Row, sum, hash and business-rule reconciliation between MEDITECH MIS / HR/PR / Materials Management and Oracle Fusion Financials / HCM / SCM. Fund-accounting integrity preserved. NPR vs OTBI paired-report comparison. HIPAA-aware aggregated charge-feed reconciliation.
A bad meditech data validation looks like a clean cutover that breaks under the first external audit. The Syntra ETL validation engine exists to make sure the data in Fusion matches MEDITECH at every level finance, HR, supply chain, internal audit, external audit, HIPAA reviewers and the privacy officer care about.
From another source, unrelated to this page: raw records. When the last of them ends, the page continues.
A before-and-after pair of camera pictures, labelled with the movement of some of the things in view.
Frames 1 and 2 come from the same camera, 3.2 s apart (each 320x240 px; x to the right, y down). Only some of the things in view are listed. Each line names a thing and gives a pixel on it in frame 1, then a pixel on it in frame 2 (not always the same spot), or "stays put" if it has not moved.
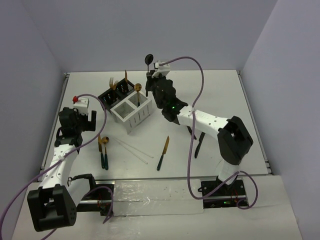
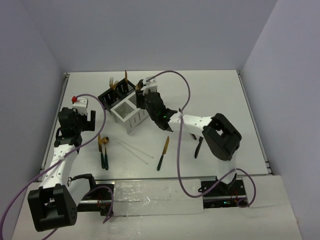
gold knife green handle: [100, 150] stays put
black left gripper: [90, 125] stays put
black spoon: [148, 59] -> [140, 84]
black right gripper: [151, 79] -> [140, 98]
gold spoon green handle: [105, 140] stays put
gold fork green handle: [111, 82] stays put
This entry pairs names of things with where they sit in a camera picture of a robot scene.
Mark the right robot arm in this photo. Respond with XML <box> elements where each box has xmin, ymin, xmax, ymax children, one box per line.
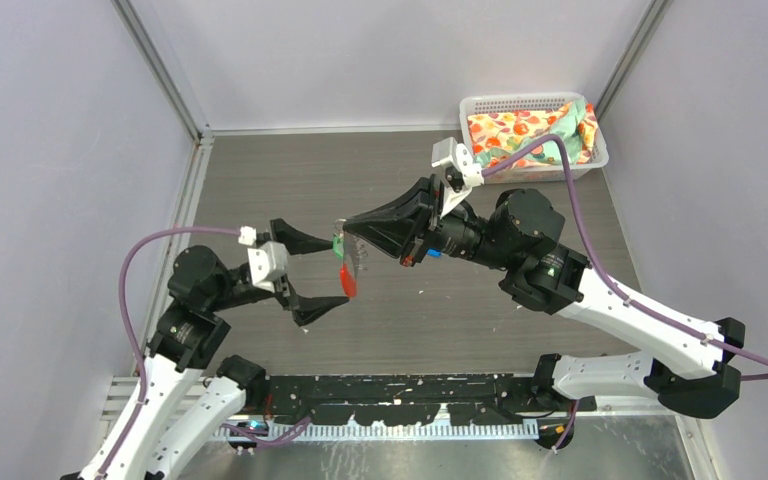
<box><xmin>343</xmin><ymin>176</ymin><xmax>745</xmax><ymax>419</ymax></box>

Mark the green key tag key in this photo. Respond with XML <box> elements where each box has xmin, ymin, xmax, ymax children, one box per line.
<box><xmin>332</xmin><ymin>234</ymin><xmax>345</xmax><ymax>259</ymax></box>

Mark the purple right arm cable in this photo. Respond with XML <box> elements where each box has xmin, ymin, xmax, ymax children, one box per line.
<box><xmin>481</xmin><ymin>134</ymin><xmax>768</xmax><ymax>453</ymax></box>

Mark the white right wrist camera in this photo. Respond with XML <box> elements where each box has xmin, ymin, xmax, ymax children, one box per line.
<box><xmin>431</xmin><ymin>137</ymin><xmax>485</xmax><ymax>218</ymax></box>

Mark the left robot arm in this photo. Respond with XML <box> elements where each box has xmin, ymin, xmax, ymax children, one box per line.
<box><xmin>71</xmin><ymin>218</ymin><xmax>349</xmax><ymax>479</ymax></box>

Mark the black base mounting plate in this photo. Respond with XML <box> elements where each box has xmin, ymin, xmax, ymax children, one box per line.
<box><xmin>242</xmin><ymin>373</ymin><xmax>573</xmax><ymax>426</ymax></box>

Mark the white plastic basket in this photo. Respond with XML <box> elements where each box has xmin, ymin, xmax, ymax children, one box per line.
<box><xmin>459</xmin><ymin>92</ymin><xmax>609</xmax><ymax>179</ymax></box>

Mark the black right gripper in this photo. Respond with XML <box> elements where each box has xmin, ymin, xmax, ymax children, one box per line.
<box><xmin>343</xmin><ymin>172</ymin><xmax>516</xmax><ymax>271</ymax></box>

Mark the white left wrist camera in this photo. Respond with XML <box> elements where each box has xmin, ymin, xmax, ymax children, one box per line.
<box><xmin>238</xmin><ymin>226</ymin><xmax>289</xmax><ymax>293</ymax></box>

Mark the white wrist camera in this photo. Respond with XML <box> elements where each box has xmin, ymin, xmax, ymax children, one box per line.
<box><xmin>431</xmin><ymin>137</ymin><xmax>485</xmax><ymax>218</ymax></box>
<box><xmin>238</xmin><ymin>226</ymin><xmax>289</xmax><ymax>293</ymax></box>

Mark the colourful patterned cloth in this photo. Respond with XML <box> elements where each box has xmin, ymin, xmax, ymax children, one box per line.
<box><xmin>465</xmin><ymin>99</ymin><xmax>599</xmax><ymax>168</ymax></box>

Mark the red key tag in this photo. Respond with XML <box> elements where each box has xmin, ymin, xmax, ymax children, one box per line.
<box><xmin>339</xmin><ymin>264</ymin><xmax>357</xmax><ymax>298</ymax></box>

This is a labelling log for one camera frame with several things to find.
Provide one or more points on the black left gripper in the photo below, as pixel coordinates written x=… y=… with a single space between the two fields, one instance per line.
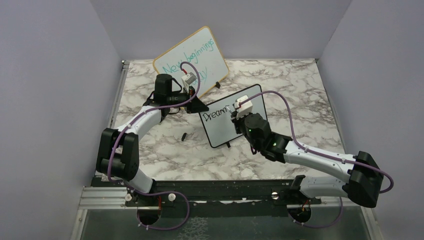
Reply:
x=196 y=105

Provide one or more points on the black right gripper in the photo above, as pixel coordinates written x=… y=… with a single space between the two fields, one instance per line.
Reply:
x=237 y=121

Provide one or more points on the black marker cap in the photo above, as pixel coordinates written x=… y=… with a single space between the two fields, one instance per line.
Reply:
x=183 y=136

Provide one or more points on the black framed whiteboard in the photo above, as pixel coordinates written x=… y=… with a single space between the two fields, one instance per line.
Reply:
x=217 y=122

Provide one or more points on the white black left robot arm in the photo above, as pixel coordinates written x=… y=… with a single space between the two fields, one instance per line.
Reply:
x=118 y=153

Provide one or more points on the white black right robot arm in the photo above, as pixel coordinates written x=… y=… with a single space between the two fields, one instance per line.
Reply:
x=356 y=177

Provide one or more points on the yellow framed whiteboard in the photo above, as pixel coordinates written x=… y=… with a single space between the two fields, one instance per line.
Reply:
x=201 y=50

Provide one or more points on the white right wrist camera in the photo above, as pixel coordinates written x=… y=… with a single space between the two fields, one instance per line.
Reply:
x=242 y=107

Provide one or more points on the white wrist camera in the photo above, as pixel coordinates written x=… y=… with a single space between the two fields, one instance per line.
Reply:
x=242 y=107
x=187 y=79

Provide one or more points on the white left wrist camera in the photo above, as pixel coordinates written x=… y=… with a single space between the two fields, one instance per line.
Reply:
x=187 y=79

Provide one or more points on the black aluminium front base frame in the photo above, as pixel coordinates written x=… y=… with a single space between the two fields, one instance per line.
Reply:
x=205 y=198

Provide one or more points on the aluminium side rail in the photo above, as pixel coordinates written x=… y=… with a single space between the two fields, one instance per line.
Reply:
x=118 y=94
Hospital finance teams answer to multiple audit constituencies simultaneously. External auditors test trial balance integrity to the cent. CMS RAC reviewers test billing, charge and claims evidence accuracy for the audit window. Joint Commission reviewers test patient-care-relevant data integrity. State hospital association reviewers test retention compliance. Internal audit tests SOX-grade financial controls. HIPAA reviewers test minimum-necessary and BAA-governed access. The meditech data validation has to satisfy all of them, simultaneously, with a single audit-evidence pack.
The hard problem is that MEDITECH and Oracle Fusion calculate some metrics differently. NPR Report Writer routinely embeds business logic (cost-center rollups, payer-mix derivations, contractual-adjustment calculations) that has to be reproduced exactly in Fusion OTBI / BI Publisher — otherwise the validation finds variances that are really methodology differences, not data corruption. The Syntra ETL meditech data validation engine pairs MEDITECH NPR output against Fusion OTBI output report-by-report for the critical reports, so variances are diagnosed at the methodology layer, not at the data layer.
The output is a per-period per-BU signed audit pack covering trial balance per fund, AP balance and voucher count, HCM employee and payroll YTD, materials value and transaction count, charge-feed aggregated reconciliation, and paired NPR vs OTBI report comparison. Every audit constituency consumes the same pack.
Reconciliation surfaces and the audit evidence the engine produces for each.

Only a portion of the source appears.